Return all the lines below in which the string "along" appears.

Exercise materials Block Start

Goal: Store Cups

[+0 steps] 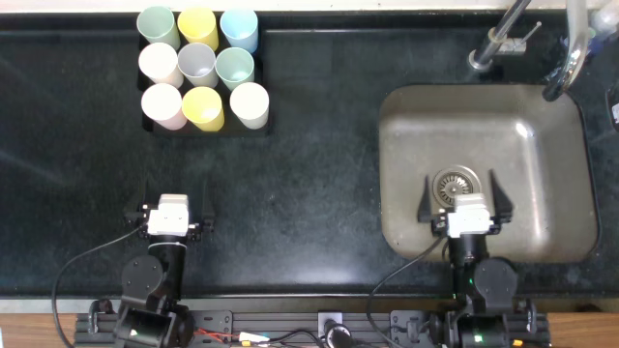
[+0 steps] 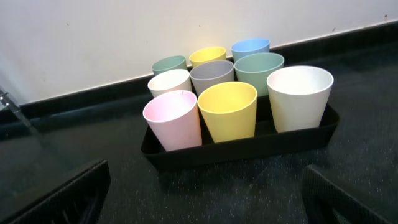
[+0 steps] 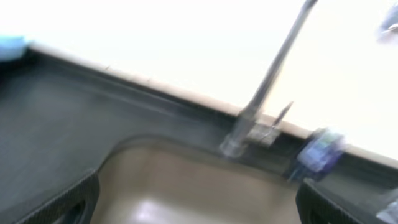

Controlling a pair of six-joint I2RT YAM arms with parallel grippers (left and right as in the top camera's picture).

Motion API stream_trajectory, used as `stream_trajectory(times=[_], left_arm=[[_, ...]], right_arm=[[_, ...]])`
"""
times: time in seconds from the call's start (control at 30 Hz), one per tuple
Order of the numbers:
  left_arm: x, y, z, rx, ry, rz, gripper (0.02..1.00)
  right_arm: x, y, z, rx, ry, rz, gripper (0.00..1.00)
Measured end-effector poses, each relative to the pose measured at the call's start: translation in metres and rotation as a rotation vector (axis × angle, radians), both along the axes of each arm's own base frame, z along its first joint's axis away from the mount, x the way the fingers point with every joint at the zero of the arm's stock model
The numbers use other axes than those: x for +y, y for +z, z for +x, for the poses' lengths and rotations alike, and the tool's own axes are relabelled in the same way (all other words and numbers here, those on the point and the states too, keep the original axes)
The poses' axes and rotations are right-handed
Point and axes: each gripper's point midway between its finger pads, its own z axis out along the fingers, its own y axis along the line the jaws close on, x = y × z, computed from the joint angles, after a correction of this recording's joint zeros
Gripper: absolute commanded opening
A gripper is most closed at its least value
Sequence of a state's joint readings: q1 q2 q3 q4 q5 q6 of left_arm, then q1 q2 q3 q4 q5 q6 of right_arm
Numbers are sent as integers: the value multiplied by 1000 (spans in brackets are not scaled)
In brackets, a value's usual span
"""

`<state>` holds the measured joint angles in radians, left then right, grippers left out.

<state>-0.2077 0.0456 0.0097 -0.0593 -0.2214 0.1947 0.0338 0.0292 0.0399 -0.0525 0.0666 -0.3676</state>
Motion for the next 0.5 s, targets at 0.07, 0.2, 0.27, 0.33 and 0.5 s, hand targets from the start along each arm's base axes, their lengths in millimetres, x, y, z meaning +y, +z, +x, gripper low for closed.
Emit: stream_trajectory(times=[0.07,0.2,0.27,0.33,0.5], left_arm=[[0,0,0,0,0,0,1000],[0,0,0,0,0,0,1000],[0,0,0,0,0,0,1000],[0,0,0,0,0,0,998],[0,0,0,0,0,0,1000]], right_arm=[[-8,-5,0,2,-33,0,998],[-9,-14,0,33,-36,0,998],[-9,-14,0,33,-36,-1,998],[-9,-14,0,33,-37,0,998],[-9,-14,0,33,-37,0,998]])
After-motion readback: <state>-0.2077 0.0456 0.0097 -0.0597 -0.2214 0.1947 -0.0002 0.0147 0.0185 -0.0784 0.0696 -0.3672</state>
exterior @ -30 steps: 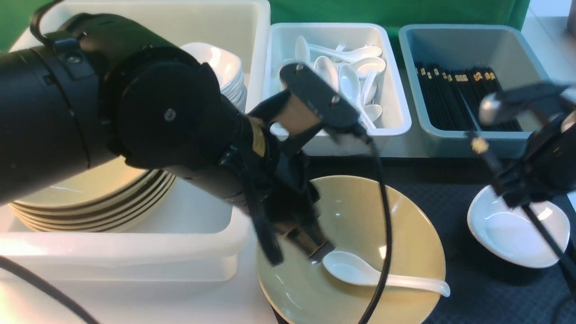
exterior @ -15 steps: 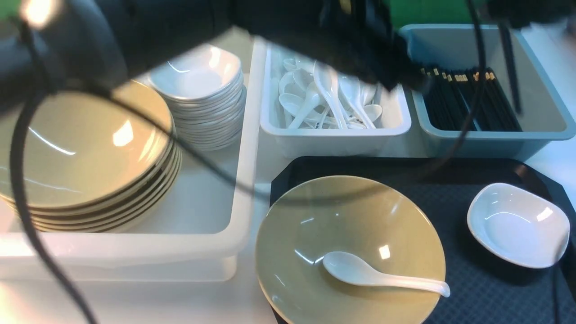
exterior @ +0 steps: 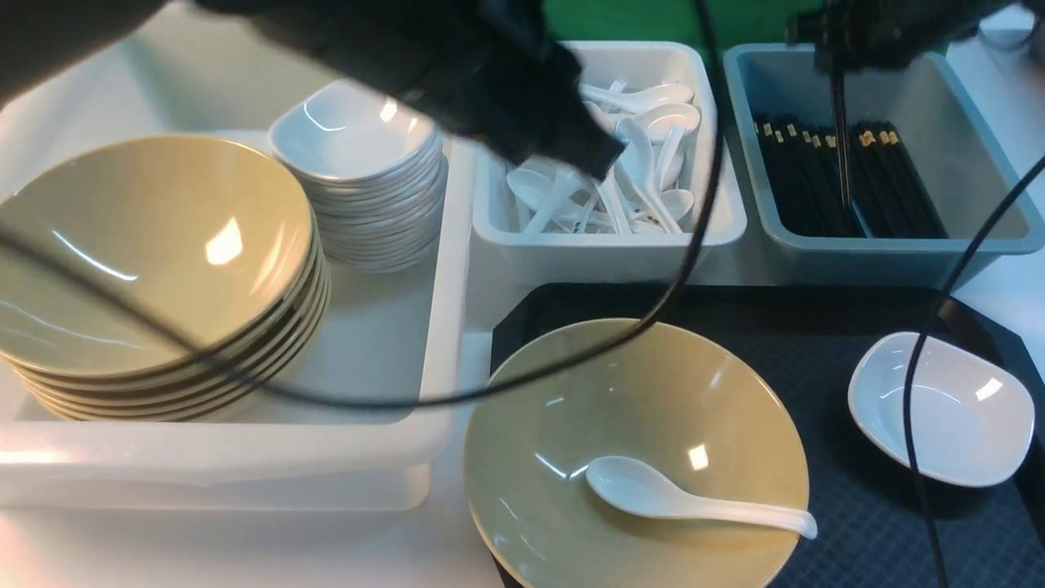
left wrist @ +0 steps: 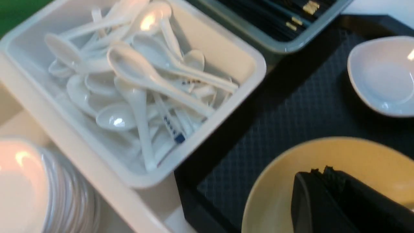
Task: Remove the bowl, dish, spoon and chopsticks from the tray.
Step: Use the right arm to put the chopsticks into the small storage box on the right, then use the right arm to grab the soup spoon in the middle
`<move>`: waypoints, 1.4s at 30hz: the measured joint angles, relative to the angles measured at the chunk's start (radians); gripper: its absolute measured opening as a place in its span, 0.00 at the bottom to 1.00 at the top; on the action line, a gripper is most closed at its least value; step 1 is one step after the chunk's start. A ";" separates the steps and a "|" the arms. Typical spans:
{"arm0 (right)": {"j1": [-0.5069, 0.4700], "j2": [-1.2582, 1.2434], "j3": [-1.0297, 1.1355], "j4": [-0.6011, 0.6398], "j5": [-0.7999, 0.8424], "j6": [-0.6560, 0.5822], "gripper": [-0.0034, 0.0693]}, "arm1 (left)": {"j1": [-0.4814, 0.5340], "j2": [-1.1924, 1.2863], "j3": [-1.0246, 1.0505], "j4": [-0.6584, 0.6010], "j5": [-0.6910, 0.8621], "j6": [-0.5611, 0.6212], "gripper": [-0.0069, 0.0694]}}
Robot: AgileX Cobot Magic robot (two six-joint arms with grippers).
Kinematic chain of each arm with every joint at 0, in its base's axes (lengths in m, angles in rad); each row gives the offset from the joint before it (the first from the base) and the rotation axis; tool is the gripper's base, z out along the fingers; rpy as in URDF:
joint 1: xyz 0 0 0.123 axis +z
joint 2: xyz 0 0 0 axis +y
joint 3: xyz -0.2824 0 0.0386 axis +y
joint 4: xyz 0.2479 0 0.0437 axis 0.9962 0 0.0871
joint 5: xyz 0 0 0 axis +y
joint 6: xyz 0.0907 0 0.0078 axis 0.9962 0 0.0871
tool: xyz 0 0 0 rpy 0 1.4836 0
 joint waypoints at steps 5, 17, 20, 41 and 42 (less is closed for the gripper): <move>0.001 0.014 -0.006 0.001 0.098 0.005 0.54 | 0.000 -0.125 0.145 0.036 -0.060 -0.041 0.08; 0.091 -0.309 -0.004 0.107 0.495 -0.401 0.74 | 0.000 -0.390 0.362 0.140 0.074 -0.158 0.08; 0.133 -0.392 0.058 0.108 0.501 -0.412 0.74 | 0.000 -0.439 0.446 0.130 0.069 -0.158 0.08; 0.577 -0.510 0.853 0.107 0.287 -0.548 0.74 | 0.000 -0.523 0.634 -0.115 -0.225 -0.001 0.08; 0.580 -0.490 0.853 0.107 0.284 -0.558 0.74 | 0.000 -0.523 0.634 -0.118 -0.227 0.000 0.08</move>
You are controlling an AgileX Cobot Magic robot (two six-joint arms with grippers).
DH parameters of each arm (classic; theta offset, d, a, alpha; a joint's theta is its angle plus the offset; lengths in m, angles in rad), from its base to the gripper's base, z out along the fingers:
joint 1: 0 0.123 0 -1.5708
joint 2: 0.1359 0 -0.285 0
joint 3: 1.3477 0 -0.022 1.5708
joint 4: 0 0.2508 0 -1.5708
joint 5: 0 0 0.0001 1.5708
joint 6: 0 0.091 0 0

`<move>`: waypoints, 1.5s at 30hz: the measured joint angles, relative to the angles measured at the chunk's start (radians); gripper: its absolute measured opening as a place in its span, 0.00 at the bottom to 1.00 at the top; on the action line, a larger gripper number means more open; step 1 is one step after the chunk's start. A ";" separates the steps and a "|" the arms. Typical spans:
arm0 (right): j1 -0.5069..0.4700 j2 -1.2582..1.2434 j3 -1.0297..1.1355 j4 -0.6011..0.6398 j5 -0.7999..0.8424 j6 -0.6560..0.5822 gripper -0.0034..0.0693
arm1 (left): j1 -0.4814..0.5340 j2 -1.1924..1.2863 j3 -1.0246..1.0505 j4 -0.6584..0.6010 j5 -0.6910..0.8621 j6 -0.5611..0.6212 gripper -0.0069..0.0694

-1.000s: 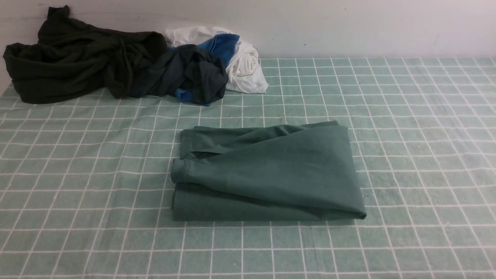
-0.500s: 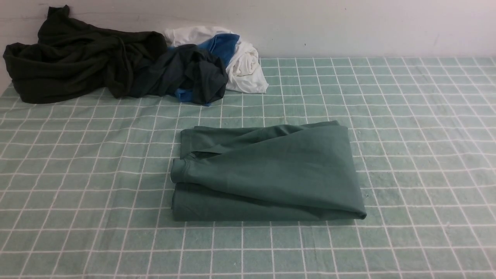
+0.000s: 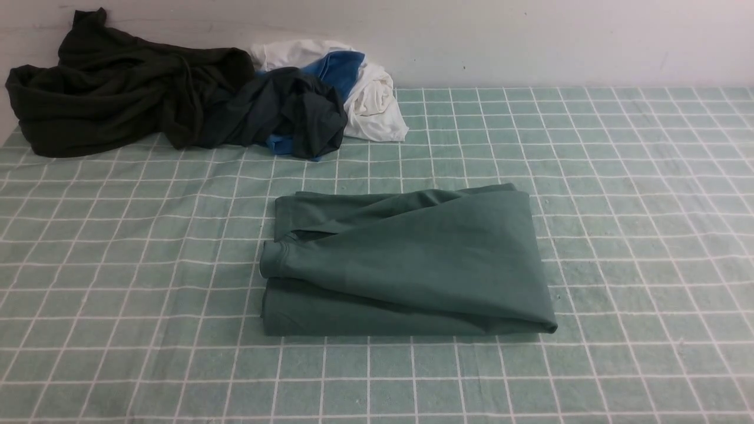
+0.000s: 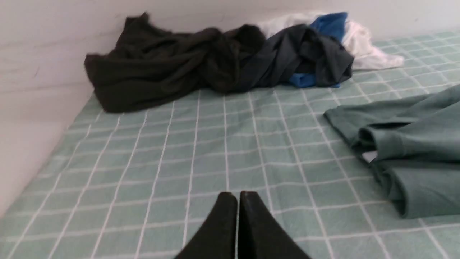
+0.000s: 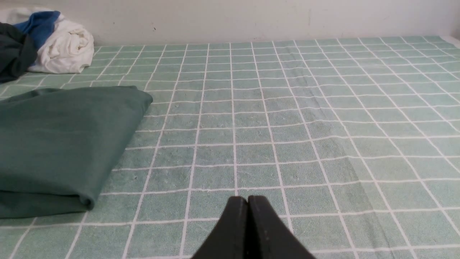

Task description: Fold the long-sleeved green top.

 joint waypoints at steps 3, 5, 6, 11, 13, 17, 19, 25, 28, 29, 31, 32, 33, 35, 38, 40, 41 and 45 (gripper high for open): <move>0.000 0.000 0.000 0.000 0.000 0.000 0.03 | 0.060 -0.040 0.076 -0.021 0.004 0.000 0.09; 0.000 0.000 0.000 0.000 0.000 0.000 0.03 | 0.070 -0.067 0.102 -0.026 0.019 0.000 0.09; 0.000 0.000 0.000 0.000 0.000 0.000 0.03 | 0.072 -0.068 0.104 -0.028 0.024 0.000 0.09; 0.000 0.000 -0.001 0.000 0.001 0.000 0.03 | 0.072 -0.077 0.100 -0.044 0.052 0.000 0.09; 0.000 0.000 -0.001 0.000 0.001 0.000 0.03 | 0.072 -0.077 0.100 -0.046 0.052 0.000 0.09; 0.000 0.000 -0.001 0.000 0.001 0.000 0.03 | 0.073 -0.077 0.100 -0.046 0.052 0.000 0.09; 0.000 0.000 -0.001 0.000 0.001 0.000 0.03 | 0.073 -0.077 0.100 -0.046 0.052 0.000 0.09; 0.000 0.000 -0.001 0.000 0.001 0.000 0.03 | 0.073 -0.077 0.100 -0.046 0.052 0.000 0.09; 0.000 0.000 -0.001 0.000 0.001 0.000 0.03 | 0.073 -0.077 0.100 -0.046 0.052 0.000 0.09; 0.000 0.000 -0.001 0.000 0.001 0.000 0.03 | 0.073 -0.077 0.100 -0.046 0.052 0.000 0.09; 0.000 0.000 -0.001 0.000 0.001 0.000 0.03 | 0.073 -0.077 0.100 -0.046 0.052 0.000 0.09; 0.000 0.000 -0.001 0.000 0.001 0.000 0.03 | 0.073 -0.077 0.100 -0.046 0.052 0.000 0.09; 0.000 0.000 -0.001 0.000 0.001 0.000 0.03 | 0.073 -0.077 0.100 -0.046 0.052 0.000 0.09; 0.000 0.000 -0.001 0.000 0.001 0.000 0.03 | 0.073 -0.077 0.100 -0.046 0.052 0.000 0.09; 0.000 0.000 -0.001 0.000 0.001 0.000 0.03 | 0.073 -0.077 0.100 -0.046 0.052 0.000 0.09; 0.000 0.000 -0.001 0.000 0.001 0.000 0.03 | 0.073 -0.077 0.100 -0.046 0.052 0.000 0.09; 0.000 0.000 -0.001 0.000 0.001 0.000 0.03 | 0.073 -0.077 0.100 -0.046 0.052 0.000 0.09; 0.000 0.000 -0.001 0.000 0.001 0.000 0.03 | 0.073 -0.077 0.100 -0.046 0.052 0.000 0.09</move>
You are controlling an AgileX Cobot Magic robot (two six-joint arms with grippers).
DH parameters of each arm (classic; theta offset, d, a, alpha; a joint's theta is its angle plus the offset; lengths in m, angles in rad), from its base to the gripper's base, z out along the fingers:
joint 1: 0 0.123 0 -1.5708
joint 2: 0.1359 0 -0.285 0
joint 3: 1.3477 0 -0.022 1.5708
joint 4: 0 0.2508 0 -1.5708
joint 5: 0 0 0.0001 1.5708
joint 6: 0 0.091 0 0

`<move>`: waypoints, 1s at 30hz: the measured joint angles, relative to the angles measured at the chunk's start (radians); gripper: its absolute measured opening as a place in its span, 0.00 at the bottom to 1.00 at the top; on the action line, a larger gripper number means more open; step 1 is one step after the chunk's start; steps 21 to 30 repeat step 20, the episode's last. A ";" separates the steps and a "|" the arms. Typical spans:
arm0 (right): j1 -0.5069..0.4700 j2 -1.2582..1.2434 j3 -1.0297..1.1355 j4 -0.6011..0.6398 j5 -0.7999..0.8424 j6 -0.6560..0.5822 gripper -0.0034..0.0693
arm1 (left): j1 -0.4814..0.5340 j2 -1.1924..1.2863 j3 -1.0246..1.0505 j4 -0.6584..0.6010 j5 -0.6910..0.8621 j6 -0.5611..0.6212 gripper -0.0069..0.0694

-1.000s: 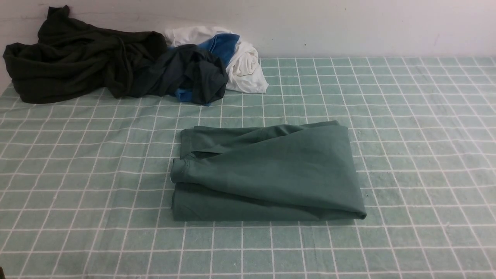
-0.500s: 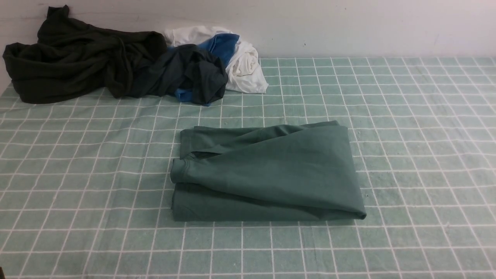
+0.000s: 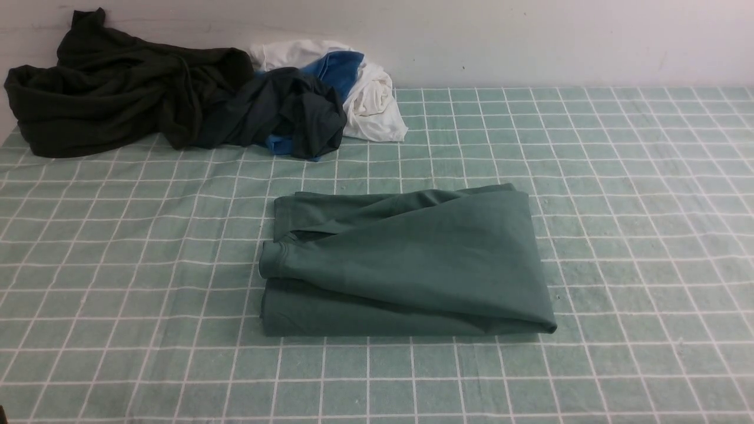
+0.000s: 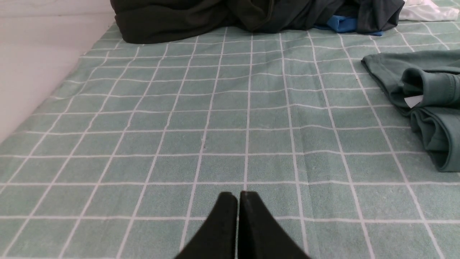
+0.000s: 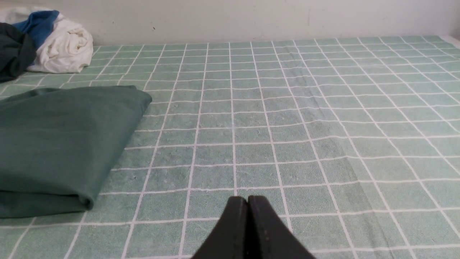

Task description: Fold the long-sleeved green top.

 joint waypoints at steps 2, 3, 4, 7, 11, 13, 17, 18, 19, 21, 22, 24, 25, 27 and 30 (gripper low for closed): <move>0.000 0.000 0.000 0.000 0.000 0.000 0.03 | 0.000 0.000 0.000 0.000 0.000 0.000 0.09; 0.000 0.000 0.000 0.000 0.000 0.000 0.03 | 0.000 0.000 0.000 0.000 0.000 0.000 0.09; 0.000 0.000 0.000 0.000 0.000 0.000 0.03 | 0.000 0.000 0.000 0.000 0.000 0.000 0.09; 0.000 0.000 0.000 0.000 0.000 0.000 0.03 | 0.000 0.000 0.000 0.000 0.000 0.000 0.09; 0.000 0.000 0.000 0.000 0.000 0.008 0.03 | 0.000 0.000 0.000 0.000 0.000 0.000 0.09; 0.000 0.000 0.000 0.000 0.000 0.008 0.03 | 0.000 0.000 0.000 0.000 0.000 0.000 0.09; 0.000 0.000 0.000 0.000 0.000 0.009 0.03 | 0.000 0.000 0.000 0.000 0.000 0.000 0.09; 0.000 0.000 0.000 0.000 0.000 0.011 0.03 | 0.000 0.000 0.000 0.000 0.000 0.000 0.09; 0.000 0.000 0.000 0.000 0.000 0.011 0.03 | 0.000 0.000 0.000 0.000 0.000 0.000 0.09; 0.000 0.000 0.000 0.000 0.000 0.011 0.03 | 0.000 0.000 0.000 0.000 0.000 0.000 0.09; 0.000 0.000 0.000 0.000 0.000 0.011 0.03 | 0.000 0.000 0.000 0.000 0.000 0.000 0.09; 0.000 0.000 0.000 0.000 0.000 0.011 0.03 | 0.000 0.000 0.000 0.000 0.000 0.000 0.09; 0.000 0.000 0.000 0.000 0.000 0.011 0.03 | 0.000 0.000 0.000 0.000 0.000 0.000 0.09; 0.000 0.000 0.000 0.000 0.000 0.011 0.03 | 0.000 0.000 0.000 0.000 0.000 0.000 0.09; 0.000 0.000 0.000 0.000 0.000 0.011 0.03 | 0.000 0.000 0.000 0.000 0.000 0.000 0.09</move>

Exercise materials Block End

§ **Output**:
Measured end-effector poses, each relative to the pose measured at the call's start: translation in metres and rotation as a rotation vector (axis × angle, radians), both along the axes of each arm's own base frame, z along its first joint's axis away from the mount, x the way the fingers point with every joint at the zero of the arm's stock model
Point and axes: each gripper's point midway between its finger pads, its own z axis out along the fingers, its own y axis along the line the jaws close on, x = y × z, computed from the joint angles, after a correction of this recording's joint zeros
Motion for the next 0.5 s, targets at 0.07, 0.2, 0.27, 0.33 and 0.5 s, hand targets from the start along each arm's base axes, their lengths in millimetres, x, y, z meaning +y, +z, +x, gripper low for closed.
Kinematic chain of each arm with every joint at 0, in its base's axes (lengths in m, angles in rad); each row gives the offset from the joint before it (the first from the base) and the rotation axis; tool is the gripper's base, z out along the fingers; rpy as in URDF:
DH parameters of each arm (classic; theta offset, d, a, alpha; a joint's theta is its angle plus the offset; lengths in m, angles in rad), from its base to the gripper's base, z out along the fingers:
DH parameters of each arm (classic; theta offset, d, a, alpha; a joint's theta is its angle plus the offset; lengths in m, angles in rad), from its base to the gripper's base, z out along the fingers:

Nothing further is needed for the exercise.